*** Opening of Input for this task ***
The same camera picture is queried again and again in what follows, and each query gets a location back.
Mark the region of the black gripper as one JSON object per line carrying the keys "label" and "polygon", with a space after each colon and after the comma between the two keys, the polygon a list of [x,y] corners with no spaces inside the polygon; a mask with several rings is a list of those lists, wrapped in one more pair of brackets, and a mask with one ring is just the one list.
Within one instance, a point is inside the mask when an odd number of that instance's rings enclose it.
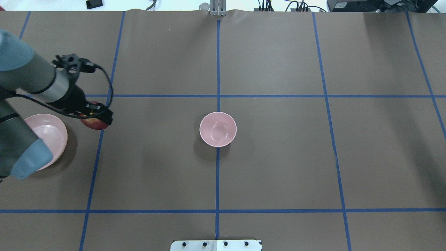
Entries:
{"label": "black gripper", "polygon": [[[59,100],[56,101],[56,109],[63,111],[74,116],[79,116],[80,108],[87,102],[85,93],[76,85],[69,87],[68,92]],[[109,125],[113,122],[113,112],[106,106],[105,111],[98,113],[93,116],[83,116],[83,119],[90,119],[96,116],[102,115],[105,112],[109,112],[108,123]]]}

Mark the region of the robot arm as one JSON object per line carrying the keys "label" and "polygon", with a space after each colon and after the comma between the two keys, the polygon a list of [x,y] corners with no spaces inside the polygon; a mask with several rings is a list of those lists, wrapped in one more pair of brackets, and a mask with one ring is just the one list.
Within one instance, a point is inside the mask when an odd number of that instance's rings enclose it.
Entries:
{"label": "robot arm", "polygon": [[[100,70],[108,84],[106,102],[89,101],[77,82]],[[106,70],[76,54],[52,62],[8,30],[1,30],[1,180],[28,178],[59,160],[68,144],[61,116],[93,130],[113,122],[113,82]]]}
*** Close of Input for this task ***
- _About this exercise_:
Strip out the images, then output the records above word for word.

- _Written solution_:
The same camera picture is queried again and again in what follows, and each query gets a location back.
Mark the region of the black gripper as one JSON object per line carrying the keys "label" and "polygon", with a space after each colon and after the comma between the two keys, the polygon a list of [x,y] corners with no spaces inside the polygon; a mask with several rings is a list of those lists, wrapped in one more pair of brackets, and a mask with one ring is just the one list.
Within one instance, a point is inside the mask when an odd number of that instance's rings enclose it.
Entries:
{"label": "black gripper", "polygon": [[[59,100],[56,101],[56,109],[63,111],[74,116],[79,116],[80,108],[87,102],[85,93],[76,85],[69,87],[68,92]],[[109,125],[113,122],[113,112],[106,106],[105,111],[98,113],[93,116],[83,116],[83,119],[90,119],[96,116],[102,115],[105,112],[109,112],[108,123]]]}

Mark the region of the robot arm as one JSON object per line carrying the keys "label" and "polygon", with a space after each colon and after the comma between the two keys, the polygon a list of [x,y] corners with no spaces inside the polygon; a mask with several rings is a list of those lists, wrapped in one more pair of brackets, and a mask with one ring is just the one list.
Within one instance, a point is inside the mask when an odd number of that instance's rings enclose it.
Entries:
{"label": "robot arm", "polygon": [[[100,70],[108,84],[106,102],[89,101],[77,82]],[[106,70],[76,54],[52,62],[8,30],[1,30],[1,180],[28,178],[59,160],[68,144],[61,116],[93,130],[113,122],[113,82]]]}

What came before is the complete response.